TASK OBJECTIVE: List every line below containing "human".

########

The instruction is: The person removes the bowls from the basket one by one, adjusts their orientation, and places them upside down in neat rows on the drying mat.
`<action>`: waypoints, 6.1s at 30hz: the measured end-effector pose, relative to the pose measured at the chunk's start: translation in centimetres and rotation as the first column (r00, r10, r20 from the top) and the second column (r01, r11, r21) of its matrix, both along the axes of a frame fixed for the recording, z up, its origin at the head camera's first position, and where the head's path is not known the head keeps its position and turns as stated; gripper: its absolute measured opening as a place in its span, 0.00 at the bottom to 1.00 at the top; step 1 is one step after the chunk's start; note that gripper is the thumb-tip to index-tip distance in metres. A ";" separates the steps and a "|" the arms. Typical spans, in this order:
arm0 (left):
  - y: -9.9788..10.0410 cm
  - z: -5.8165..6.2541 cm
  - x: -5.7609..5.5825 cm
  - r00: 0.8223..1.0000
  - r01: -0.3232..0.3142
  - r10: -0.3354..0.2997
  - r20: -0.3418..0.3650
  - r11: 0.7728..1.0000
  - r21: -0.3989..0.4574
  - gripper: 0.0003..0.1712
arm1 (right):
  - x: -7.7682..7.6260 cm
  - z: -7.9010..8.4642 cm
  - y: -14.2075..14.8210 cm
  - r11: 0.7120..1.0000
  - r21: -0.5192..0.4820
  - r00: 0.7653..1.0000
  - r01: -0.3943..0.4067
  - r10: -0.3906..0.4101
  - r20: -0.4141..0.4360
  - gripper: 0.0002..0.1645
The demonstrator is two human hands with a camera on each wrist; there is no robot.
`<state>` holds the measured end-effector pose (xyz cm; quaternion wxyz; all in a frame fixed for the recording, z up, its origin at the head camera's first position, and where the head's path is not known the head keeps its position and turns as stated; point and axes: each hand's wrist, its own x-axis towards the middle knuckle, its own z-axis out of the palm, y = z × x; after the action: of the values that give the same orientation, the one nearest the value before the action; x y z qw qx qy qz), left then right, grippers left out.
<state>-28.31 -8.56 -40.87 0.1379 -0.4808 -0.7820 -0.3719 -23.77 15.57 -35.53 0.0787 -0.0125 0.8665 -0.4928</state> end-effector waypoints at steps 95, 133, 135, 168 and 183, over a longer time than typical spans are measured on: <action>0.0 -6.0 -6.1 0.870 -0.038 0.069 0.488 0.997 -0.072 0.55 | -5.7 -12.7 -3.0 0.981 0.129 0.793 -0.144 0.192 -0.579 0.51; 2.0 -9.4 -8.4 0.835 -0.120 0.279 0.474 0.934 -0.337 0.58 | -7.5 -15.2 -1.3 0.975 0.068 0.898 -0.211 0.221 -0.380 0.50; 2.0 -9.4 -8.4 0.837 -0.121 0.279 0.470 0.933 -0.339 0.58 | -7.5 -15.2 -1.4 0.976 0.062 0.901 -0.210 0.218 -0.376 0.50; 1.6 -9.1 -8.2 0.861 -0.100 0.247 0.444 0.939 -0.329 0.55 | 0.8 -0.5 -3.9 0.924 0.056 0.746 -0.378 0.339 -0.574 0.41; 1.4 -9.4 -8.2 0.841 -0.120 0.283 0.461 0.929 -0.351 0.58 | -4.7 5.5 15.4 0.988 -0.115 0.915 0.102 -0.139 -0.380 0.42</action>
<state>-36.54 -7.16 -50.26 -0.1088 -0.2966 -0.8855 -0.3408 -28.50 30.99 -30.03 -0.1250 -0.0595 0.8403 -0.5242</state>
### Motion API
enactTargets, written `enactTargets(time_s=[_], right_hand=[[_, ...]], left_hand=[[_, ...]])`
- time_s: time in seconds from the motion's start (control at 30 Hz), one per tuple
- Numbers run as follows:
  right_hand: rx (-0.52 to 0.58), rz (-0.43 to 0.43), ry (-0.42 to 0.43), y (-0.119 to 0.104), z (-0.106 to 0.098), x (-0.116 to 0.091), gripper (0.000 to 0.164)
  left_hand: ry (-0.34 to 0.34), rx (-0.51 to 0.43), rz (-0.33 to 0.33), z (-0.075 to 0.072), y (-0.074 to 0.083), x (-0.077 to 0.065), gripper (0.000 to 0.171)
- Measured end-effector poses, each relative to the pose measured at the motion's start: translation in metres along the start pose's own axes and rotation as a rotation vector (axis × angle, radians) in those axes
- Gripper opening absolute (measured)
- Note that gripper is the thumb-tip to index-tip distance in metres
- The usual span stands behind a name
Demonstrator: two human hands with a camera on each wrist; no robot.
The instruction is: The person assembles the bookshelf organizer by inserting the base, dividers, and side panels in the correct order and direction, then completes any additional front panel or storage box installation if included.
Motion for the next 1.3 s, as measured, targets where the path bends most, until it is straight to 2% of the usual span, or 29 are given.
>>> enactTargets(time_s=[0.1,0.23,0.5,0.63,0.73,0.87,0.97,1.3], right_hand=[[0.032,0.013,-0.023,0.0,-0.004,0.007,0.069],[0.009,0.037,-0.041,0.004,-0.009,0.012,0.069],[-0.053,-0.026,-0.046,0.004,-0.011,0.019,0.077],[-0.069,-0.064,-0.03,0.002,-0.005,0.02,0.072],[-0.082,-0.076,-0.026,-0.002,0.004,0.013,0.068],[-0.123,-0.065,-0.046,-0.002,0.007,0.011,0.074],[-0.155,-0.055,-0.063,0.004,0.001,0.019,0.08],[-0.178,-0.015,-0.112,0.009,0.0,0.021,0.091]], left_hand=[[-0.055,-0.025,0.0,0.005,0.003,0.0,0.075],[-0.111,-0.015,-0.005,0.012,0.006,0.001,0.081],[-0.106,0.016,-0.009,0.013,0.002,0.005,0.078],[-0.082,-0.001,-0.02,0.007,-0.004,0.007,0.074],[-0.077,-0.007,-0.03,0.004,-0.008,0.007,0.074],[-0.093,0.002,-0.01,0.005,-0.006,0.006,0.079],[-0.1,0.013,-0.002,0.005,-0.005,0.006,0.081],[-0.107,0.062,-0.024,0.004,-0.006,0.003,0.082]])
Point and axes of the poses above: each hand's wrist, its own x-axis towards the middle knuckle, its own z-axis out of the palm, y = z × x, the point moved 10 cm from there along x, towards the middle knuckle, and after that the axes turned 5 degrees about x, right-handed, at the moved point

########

RESPONSE BOX:
The demonstrator is two human hands with a camera on each wrist; there is no robot.
Demonstrator: two human hands with a camera on each wrist; no robot.

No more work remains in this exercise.